Merespons situasi ini, I Made menegaskan bahwa pemerintah tidak hanya cukup menindak secara administratif, tetapi juga memastikan pemulihan hak-hak warga.
“Pemilik pabrik tidak bisa lepas tangan. Mereka wajib memberikan ganti untung kepada petani yang sawahnya tercemar dan gagal panen. Ini bukan hanya soal lingkungan, tapi soal keadilan bagi warga,” tegasnya.
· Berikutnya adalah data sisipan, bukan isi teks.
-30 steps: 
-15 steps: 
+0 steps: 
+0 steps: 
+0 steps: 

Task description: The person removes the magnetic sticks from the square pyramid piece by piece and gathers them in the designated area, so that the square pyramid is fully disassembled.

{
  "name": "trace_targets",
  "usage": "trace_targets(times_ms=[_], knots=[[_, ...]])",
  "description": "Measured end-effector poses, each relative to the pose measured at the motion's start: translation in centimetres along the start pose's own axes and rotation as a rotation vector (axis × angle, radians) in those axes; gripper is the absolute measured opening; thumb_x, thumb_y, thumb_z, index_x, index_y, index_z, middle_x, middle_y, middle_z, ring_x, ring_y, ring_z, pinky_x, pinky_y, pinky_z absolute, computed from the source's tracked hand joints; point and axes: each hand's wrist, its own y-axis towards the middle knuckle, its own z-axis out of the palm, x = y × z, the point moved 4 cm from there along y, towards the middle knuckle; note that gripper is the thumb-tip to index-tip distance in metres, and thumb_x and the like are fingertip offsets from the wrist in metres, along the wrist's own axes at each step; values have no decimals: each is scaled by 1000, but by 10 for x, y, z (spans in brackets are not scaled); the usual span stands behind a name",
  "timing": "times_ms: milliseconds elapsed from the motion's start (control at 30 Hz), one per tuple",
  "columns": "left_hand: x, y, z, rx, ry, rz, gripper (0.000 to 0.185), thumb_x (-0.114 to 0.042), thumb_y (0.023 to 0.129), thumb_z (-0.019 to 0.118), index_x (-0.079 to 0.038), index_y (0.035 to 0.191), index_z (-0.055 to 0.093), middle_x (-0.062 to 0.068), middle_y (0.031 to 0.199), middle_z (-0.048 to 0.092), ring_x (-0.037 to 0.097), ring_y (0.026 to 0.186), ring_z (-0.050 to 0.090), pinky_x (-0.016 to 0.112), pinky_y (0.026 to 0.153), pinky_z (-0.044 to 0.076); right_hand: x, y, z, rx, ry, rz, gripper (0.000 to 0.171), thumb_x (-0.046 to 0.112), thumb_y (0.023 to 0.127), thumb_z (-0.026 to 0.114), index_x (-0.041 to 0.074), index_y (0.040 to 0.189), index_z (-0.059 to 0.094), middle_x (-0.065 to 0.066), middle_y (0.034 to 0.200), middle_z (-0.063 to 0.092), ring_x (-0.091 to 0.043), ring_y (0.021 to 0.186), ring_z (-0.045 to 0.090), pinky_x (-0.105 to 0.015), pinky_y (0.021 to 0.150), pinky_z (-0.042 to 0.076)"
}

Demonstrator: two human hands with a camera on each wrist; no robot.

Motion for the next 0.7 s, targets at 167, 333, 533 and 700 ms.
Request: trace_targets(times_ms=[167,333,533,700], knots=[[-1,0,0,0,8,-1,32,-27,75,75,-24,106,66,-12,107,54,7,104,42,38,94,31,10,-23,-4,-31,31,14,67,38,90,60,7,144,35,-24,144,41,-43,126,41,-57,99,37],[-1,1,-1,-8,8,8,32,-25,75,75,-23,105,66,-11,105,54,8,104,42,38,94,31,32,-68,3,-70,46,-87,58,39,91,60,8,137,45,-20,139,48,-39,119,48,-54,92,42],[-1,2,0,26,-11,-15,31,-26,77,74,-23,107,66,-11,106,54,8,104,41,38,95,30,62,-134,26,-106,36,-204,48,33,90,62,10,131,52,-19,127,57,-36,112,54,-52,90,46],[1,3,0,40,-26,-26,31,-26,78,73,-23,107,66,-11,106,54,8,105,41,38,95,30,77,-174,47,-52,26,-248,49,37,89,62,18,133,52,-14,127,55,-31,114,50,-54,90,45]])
Anggota Komisi II DPRD Provinsi Lampung itu juga meminta Dinas Perindustrian dan Perdagangan (Disperindag) Provinsi Lampung untuk memeriksa secara menyeluruh dokumen perizinan industri tersebut. Seluruh proses perizinan, mulai dari izin operasional, Amdal, hingga sistem pengolahan limbah, harus ditinjau kembali.
“Kalau pabrik ini terbukti tidak memiliki izin lengkap atau tidak sesuai standar lingkungan, maka tidak ada alasan untuk membiarkannya terus beroperasi. Kita harus tegas,” ujar politisi Partai Gerindra itu.
Pemerintah daerah menurut I Made Suarjaya, harus hadir melindungi masyarakat dari ancaman industri yang tidak taat hukum. Legislator dari daerah pemilihan Kabupaten Lampung Tengah itu mengingatkan dalam Undang-Undang Nomor 32 Tahun 2009 tentang Perlindungan dan Pengelolaan Lingkungan Hidup, disebutkan bahwa pencemar wajib melakukan pemulihan dan kompensasi terhadap kerusakan yang ditimbulkan.
“Lingkungan hidup bukan tempat buangan. Jangan karena alasan investasi lalu kita kompromikan kesehatan dan keselamatan warga,” tambahnya.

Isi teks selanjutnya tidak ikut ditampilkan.